La fidélité est aussi jugée bonne pour le sous-total pyramidal (CCI = 0,94/0,88, p < 0,001). Finalement, la cohérence interne (α = 0,85) témoigne de l’homogénéité des items pyramidaux.

Discussion

Ce programme de maîtrise s’inscrivait dans un vaste projet visant le développement d’une première échelle de gravité permettant d’objectiver l’ensemble des atteintes évolutives chez la clientèle atteinte d’ARSACS. En ce qui concerne spécifiquement la section pyramidale de l’échelle, la majorité des items ainsi que le sous-total de la section ont montré d’excellentes qualités métrologiques pour ce qui est de la fidélité et de la validité. Certains items ne contribuaient toutefois pas à différencier les catégories de patients et l’échelle sera révisée par l’équipe de recherche pour permettre la sélection finale des items.
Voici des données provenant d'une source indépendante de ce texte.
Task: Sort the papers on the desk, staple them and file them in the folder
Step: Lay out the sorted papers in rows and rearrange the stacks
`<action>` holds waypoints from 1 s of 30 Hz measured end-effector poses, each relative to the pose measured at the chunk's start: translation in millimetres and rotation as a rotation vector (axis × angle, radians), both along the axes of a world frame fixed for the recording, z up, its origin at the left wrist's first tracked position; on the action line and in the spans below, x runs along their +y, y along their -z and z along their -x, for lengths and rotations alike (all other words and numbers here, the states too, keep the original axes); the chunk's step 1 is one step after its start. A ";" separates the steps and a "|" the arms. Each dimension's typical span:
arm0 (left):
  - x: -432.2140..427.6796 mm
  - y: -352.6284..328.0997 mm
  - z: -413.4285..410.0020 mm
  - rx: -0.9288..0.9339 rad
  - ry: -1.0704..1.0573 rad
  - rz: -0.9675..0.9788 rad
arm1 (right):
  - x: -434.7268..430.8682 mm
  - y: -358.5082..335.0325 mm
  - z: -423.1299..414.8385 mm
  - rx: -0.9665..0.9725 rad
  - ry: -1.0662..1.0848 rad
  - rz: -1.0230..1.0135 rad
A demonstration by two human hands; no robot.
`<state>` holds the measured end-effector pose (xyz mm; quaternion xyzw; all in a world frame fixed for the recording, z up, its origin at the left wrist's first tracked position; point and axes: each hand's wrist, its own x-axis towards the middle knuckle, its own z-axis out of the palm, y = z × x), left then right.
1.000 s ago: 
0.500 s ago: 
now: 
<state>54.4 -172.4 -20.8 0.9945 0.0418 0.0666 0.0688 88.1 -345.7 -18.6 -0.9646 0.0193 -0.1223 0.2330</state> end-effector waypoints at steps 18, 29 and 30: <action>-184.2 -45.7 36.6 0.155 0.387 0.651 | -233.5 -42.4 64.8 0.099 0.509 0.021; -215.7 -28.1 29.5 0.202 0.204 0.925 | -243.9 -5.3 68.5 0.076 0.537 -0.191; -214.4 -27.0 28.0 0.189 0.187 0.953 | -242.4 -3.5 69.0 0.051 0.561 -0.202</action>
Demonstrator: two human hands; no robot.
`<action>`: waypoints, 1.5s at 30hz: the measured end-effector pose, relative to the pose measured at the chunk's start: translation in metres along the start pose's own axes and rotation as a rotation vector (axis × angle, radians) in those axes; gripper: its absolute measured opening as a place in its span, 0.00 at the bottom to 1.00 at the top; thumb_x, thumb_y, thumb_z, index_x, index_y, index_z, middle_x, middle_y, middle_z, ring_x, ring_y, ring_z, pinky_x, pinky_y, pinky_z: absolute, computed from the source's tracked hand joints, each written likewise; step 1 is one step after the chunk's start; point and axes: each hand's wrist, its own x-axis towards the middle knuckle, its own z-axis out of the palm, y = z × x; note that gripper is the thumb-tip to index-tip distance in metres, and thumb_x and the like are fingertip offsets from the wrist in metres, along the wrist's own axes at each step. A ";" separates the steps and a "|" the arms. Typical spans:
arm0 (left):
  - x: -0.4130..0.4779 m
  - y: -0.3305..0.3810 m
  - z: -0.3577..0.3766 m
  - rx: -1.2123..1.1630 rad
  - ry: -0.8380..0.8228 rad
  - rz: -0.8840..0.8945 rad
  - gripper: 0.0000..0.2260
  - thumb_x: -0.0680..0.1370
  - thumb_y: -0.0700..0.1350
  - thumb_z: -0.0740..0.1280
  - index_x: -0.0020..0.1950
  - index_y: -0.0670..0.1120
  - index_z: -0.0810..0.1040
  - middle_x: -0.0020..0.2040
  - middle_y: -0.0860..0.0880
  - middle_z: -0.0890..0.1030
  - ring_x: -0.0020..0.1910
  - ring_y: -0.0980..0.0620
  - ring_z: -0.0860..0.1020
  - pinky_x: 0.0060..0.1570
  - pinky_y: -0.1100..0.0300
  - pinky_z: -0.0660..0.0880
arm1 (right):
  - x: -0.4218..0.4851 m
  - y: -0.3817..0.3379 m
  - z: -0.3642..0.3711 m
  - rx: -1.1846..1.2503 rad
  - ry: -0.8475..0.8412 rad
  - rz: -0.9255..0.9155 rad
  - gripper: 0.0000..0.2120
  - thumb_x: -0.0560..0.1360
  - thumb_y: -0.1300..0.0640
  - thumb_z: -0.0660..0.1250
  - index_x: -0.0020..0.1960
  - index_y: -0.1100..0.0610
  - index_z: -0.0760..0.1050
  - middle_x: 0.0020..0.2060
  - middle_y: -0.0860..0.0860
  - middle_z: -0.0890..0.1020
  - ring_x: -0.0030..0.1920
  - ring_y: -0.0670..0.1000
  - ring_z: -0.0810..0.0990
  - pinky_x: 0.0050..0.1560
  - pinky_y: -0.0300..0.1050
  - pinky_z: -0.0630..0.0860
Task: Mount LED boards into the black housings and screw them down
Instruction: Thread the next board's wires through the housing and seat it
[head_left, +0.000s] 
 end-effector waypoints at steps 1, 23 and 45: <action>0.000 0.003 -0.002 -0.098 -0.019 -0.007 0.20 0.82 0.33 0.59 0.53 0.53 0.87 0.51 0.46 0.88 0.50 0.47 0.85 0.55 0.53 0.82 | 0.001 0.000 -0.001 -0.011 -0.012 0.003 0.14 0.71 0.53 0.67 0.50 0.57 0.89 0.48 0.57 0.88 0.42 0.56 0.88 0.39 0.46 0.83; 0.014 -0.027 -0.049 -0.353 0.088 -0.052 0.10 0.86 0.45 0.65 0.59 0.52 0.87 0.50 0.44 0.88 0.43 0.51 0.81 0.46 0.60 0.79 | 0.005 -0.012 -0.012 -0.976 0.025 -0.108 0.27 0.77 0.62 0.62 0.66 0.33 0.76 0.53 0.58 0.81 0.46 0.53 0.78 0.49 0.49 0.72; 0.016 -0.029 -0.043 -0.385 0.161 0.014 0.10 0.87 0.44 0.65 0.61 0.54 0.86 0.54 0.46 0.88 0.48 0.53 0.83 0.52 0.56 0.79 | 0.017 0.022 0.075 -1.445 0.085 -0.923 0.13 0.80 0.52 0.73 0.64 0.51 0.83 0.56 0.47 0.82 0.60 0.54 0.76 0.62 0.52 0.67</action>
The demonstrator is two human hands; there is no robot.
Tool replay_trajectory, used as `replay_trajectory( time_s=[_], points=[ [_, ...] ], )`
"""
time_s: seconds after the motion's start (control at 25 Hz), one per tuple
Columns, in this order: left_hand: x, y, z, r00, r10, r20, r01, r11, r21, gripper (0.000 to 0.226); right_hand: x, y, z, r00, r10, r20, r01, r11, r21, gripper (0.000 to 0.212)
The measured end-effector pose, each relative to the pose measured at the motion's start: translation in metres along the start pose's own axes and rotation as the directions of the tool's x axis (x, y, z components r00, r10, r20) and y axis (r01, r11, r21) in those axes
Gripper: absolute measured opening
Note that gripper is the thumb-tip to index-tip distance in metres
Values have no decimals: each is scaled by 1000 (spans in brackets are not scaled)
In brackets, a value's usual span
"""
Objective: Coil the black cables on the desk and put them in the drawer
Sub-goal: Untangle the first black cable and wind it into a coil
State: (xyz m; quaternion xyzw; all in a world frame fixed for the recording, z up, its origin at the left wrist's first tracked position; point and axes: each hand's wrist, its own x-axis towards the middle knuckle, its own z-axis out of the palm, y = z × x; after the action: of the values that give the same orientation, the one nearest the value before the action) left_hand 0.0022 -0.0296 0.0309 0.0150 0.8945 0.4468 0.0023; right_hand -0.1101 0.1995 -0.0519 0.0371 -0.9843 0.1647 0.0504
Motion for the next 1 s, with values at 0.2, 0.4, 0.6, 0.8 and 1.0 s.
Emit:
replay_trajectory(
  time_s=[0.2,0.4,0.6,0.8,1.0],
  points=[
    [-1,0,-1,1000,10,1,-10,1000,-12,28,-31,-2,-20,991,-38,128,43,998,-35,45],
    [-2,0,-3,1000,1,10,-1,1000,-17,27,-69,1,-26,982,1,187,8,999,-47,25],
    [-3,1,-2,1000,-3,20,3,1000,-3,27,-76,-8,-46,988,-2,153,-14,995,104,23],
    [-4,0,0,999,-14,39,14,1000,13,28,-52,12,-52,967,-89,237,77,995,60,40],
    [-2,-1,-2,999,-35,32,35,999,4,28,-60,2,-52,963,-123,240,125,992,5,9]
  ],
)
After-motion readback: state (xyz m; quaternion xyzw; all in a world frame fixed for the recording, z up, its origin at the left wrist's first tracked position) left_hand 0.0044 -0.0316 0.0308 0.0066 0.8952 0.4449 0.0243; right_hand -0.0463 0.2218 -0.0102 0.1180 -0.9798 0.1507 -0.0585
Par la suite, une validation auprès d’un plus large échantillon permettra de soutenir ou d’infirmer les résultats obtenus lors de cette première validation avec un échantillon limité à 28 personnes.

Conclusion et incidences sur la pratique clinique

L’échelle de gravité DSI-ARSACS, qui comprend les items pyramidaux présentés dans le cadre de cet article, mais aussi les items cérébelleux et neuropathiques, permettra de mieux documenter l’évolution naturelle de la maladie et de catégoriser les patients dans le cadre des essais thérapeutiques. Elle pourra aussi servir d’évaluation standardisée pour les cliniciens, lesquels sont souvent confrontés au manque d’outils standardisés dans le contexte des maladies rares. Une version modifiée de l’échelle est en cours de validation, afin d’améliorer les qualités métrologiques du DSI-ARSACS, de faciliter son utilisation et de réduire le temps d’application. L’avancement de ce projet sera publié sur la plateforme mnm.wiki et l’équipe de recherche informera les cliniciens dès que l’implantation dans les milieux cliniques sera possible.